*** Block opens ***

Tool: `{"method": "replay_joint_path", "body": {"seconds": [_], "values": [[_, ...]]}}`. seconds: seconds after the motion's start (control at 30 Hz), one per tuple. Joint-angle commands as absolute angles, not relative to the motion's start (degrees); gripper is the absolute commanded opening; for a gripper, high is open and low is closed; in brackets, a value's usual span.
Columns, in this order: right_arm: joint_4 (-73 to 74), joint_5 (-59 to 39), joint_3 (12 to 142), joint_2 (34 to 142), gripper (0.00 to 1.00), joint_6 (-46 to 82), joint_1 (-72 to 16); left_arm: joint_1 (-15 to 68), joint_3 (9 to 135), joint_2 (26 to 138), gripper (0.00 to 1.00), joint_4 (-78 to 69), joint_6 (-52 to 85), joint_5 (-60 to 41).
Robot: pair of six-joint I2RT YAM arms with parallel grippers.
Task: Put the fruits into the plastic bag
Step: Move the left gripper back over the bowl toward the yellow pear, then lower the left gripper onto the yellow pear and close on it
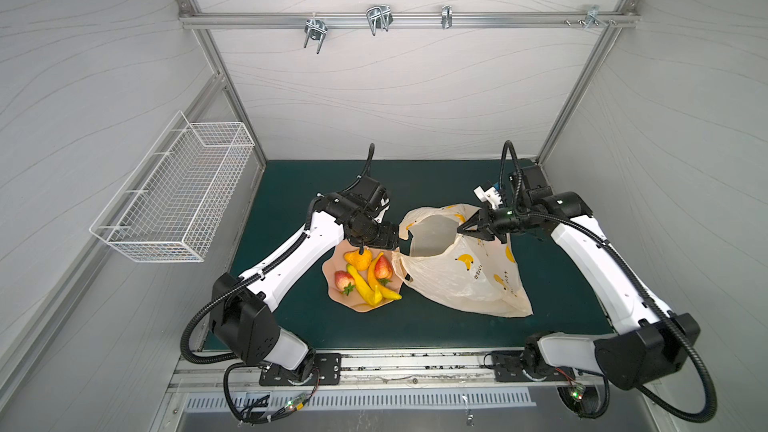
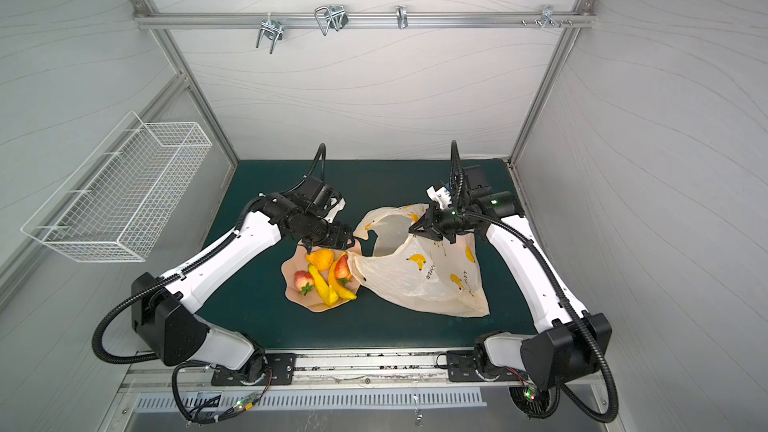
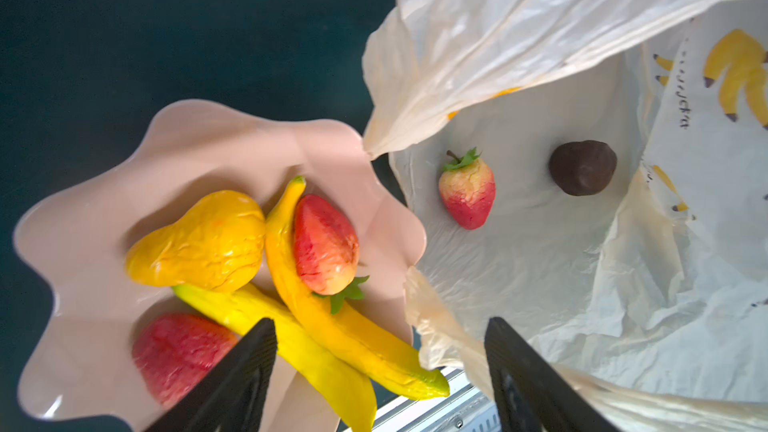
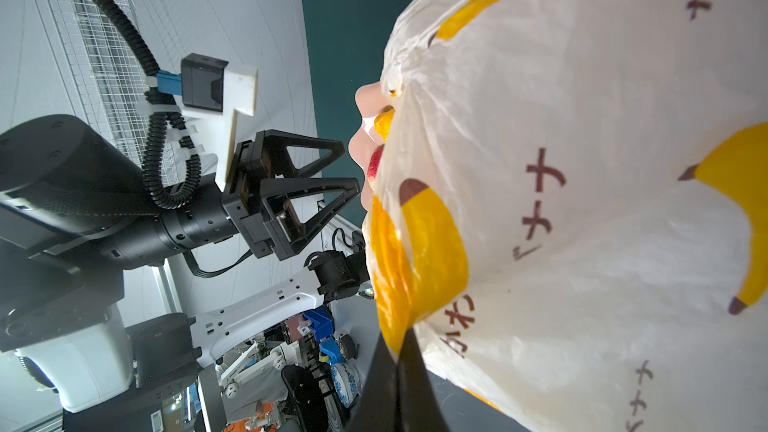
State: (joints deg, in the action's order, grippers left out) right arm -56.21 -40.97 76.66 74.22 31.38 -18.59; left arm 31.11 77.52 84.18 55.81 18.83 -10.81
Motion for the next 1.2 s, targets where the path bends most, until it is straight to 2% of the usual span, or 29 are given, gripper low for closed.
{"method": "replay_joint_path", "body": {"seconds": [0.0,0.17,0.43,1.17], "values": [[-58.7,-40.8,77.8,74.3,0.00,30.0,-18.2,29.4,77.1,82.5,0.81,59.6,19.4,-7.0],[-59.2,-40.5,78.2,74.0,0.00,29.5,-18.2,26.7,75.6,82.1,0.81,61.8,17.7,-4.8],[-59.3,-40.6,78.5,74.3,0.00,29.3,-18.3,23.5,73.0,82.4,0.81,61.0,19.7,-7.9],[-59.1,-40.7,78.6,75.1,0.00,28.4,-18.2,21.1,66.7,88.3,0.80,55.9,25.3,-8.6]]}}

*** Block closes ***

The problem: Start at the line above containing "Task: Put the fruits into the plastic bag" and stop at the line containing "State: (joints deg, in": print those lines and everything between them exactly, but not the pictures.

Answer below:
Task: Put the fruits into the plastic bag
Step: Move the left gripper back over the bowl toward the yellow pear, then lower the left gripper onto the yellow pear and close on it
State: (joints deg, in the action's order, grippers left out) right arm -56.21 -40.97 76.66 74.22 31.38 -18.59; left arm 31.11 77.52 84.18 55.81 18.83 -10.81

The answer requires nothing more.